So if we limit it to arthritis it is interesting.
First, we have to understand that correlation is not causation, and anecdotal evidence is not quantitative proof. Just like someone who has cardiovascular disease suffering a heart attack and dying at a marathon is not proof that running is unhealthy, someone who runs having hip resurfacing is not proof that running is the cause.
To a point, you're right. There are absolutely trade offs, and the little evidence that is out there on this suggests that there may be a u-shaped curve. What we don't know is when you start to see that inverse relationship in terms of long term bone and joint health.
The tricky thing is that it actually may not be running causing the issues if there is in fact an inverse relationship. It's actually quite possible that previous medical history or genetic predisposition is the cause of the development of arthritis. Or it's the result of diet, lack of recovery, history of injury, etc.
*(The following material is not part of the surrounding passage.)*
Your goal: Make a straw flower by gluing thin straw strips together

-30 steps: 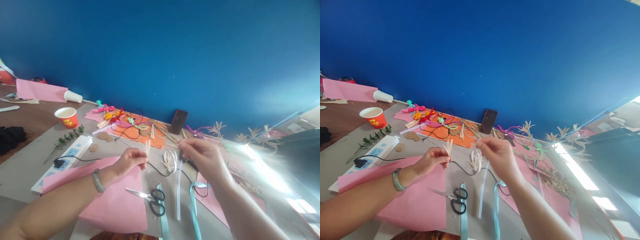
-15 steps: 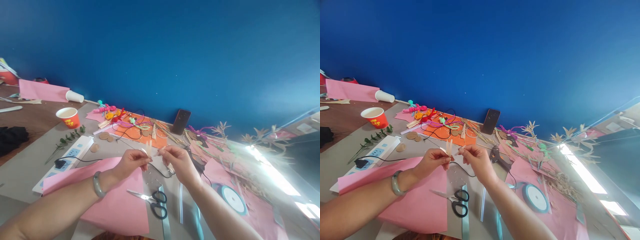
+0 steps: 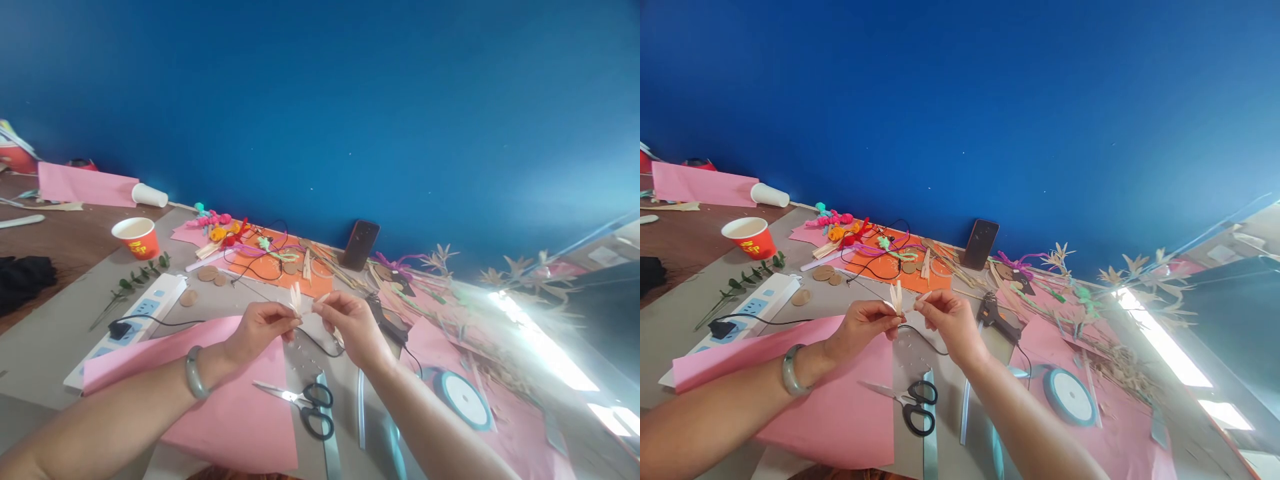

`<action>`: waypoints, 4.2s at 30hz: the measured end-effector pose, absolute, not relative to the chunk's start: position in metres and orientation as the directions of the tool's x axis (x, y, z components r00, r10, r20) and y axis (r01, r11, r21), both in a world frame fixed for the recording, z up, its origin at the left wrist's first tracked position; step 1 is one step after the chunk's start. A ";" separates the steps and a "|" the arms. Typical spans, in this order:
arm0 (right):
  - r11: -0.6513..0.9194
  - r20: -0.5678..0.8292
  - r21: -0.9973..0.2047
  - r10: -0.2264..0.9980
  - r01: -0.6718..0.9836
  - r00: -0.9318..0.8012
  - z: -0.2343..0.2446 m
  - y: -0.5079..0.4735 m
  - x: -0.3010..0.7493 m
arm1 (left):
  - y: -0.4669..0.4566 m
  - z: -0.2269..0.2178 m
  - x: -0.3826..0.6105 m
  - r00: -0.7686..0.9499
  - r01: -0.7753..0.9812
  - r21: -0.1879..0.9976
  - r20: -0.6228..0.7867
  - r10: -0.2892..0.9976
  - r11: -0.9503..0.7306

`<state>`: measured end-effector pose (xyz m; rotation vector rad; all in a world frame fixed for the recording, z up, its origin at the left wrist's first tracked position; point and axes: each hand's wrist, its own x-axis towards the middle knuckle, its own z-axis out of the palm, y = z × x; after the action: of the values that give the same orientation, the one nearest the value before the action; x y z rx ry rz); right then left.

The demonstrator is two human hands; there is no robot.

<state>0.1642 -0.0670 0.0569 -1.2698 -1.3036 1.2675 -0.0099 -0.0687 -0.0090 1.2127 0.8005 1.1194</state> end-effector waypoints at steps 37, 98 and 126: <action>0.071 0.041 -0.969 0.991 0.236 -0.129 0.063 -0.075 0.153 | -0.070 -0.013 -0.010 0.268 -0.211 0.975 0.129 0.955 -0.073; 0.057 0.025 -0.977 0.987 0.205 -0.157 0.048 -0.072 0.166 | -0.062 -0.017 -0.012 0.491 -0.229 0.965 0.004 0.871 0.125; 0.011 -0.031 -0.979 0.978 0.202 -0.205 0.048 -0.072 0.163 | -0.062 -0.017 -0.012 0.492 -0.195 0.972 -0.018 0.870 0.131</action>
<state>0.1627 -0.0717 0.0479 -1.2608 -1.5130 1.2670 -0.0124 -0.0621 -0.0172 1.1916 0.7141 0.8771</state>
There is a reason that current clinical advice is to not dissuade runners from running high volumes for fear of arthritis. There simply is not enough evidence to suggest that it poses a true risk for the majority of people.
Finally, there is some really interesting research examining both older non-professional high volume endurance athletes (runners, cyclists, triathletes) as well as former olympic endurance athletes. The findings suggest that these people who exercised at extremely high volumes and intensities for so long are actually healthier than most average athletes or sedentary people. There isn't an increased incidence of arthritis, CVD or mortality. Plus, more and more evidence from the ultra-endurance side of things is showing that if runners take time to recover after hard efforts, try to avoid stress fractures and similar injuries, there isn't a limit to how fit you can get or how much you can run without hurting general long-term health.